-- EXERCISE DETAILS --
Practice item. Set the material below down again exactly, with no pictures.

====== DATA SHOWN ======

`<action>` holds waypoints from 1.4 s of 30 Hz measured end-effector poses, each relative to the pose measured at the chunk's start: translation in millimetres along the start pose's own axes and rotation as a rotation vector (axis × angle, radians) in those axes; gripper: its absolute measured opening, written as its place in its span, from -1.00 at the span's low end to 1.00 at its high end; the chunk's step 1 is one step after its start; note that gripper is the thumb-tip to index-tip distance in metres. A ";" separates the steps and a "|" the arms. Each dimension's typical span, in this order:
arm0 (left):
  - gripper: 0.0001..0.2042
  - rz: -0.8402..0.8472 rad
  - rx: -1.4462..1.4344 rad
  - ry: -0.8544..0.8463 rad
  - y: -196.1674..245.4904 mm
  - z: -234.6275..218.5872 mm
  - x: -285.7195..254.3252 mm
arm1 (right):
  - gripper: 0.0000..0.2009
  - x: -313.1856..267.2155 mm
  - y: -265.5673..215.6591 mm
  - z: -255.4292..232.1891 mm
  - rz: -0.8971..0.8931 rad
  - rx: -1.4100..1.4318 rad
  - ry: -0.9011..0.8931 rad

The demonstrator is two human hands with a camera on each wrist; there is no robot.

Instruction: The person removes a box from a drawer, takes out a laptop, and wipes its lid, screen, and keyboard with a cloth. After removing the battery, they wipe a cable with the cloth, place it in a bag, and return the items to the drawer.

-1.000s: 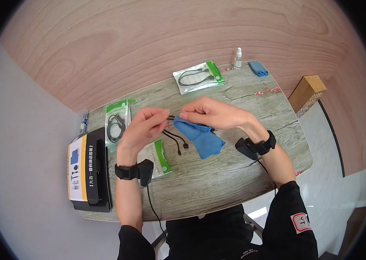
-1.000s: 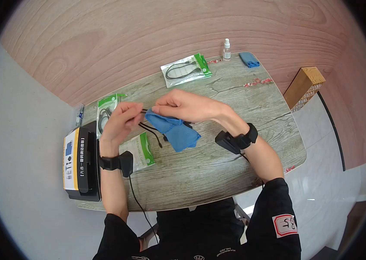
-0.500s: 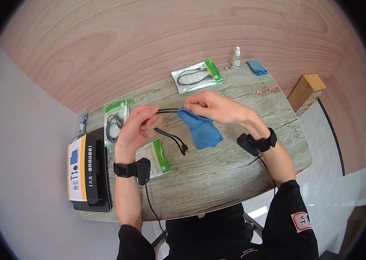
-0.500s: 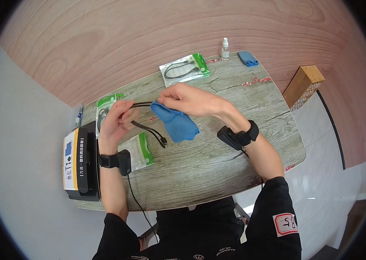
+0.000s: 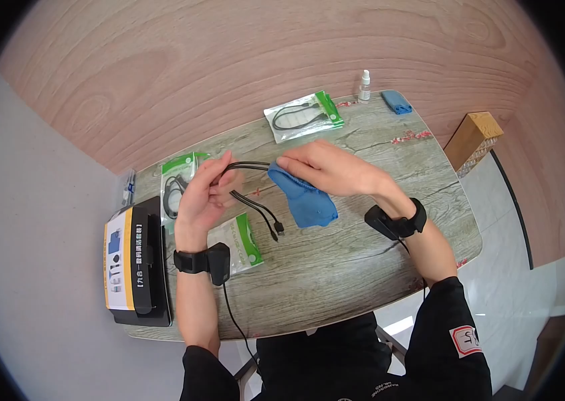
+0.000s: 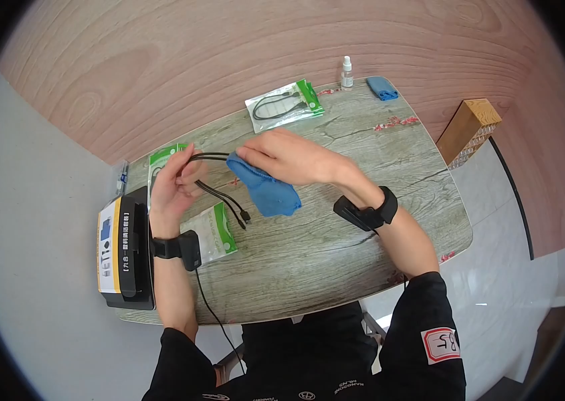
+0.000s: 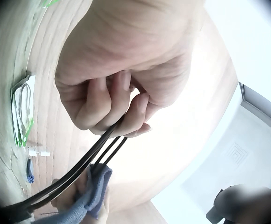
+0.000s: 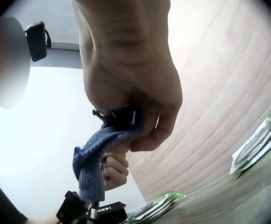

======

-- SOLUTION FOR THIS PROBLEM --
`<action>` holds waypoints from 1.4 s of 30 Hz measured end-effector poses, each relative to the pose measured at the chunk's start: translation in millimetres along the start pose's own axes and rotation as a rotation vector (axis × angle, radians) in those axes; gripper: its absolute measured opening, written as its place in its span, from -1.00 at the span's low end to 1.00 at its high end; the chunk's step 1 is one step after its start; note that gripper is the thumb-tip to index-tip distance in metres. A ";" separates the steps and a "|" the arms. Each dimension's typical span, in this order:
arm0 (left):
  - gripper: 0.0001..0.2042
  - rz: -0.8402..0.8472 rad
  - rx: -1.4462..1.4344 rad
  - ry: -0.8544..0.8463 rad
  - y: -196.1674..245.4904 mm
  - z: -234.6275..218.5872 mm
  - x: -285.7195..254.3252 mm
arm1 (right):
  - gripper: 0.0000..0.2009
  - x: -313.1856..267.2155 mm
  - y: -265.5673..215.6591 mm
  - z: -255.4292..232.1891 mm
  - rz: -0.8971..0.8931 rad
  - rx: -1.4100..1.4318 rad
  - ry: -0.9011..0.8931 rad

The demonstrator is two human hands with a camera on each wrist; there is no robot.

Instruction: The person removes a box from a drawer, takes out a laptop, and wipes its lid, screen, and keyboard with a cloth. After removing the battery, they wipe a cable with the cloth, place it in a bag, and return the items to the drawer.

-1.000s: 
-1.000s: 
-0.500s: 
-0.500s: 
+0.000s: 
+0.000s: 
+0.000s: 
+0.000s: 

This output is finished.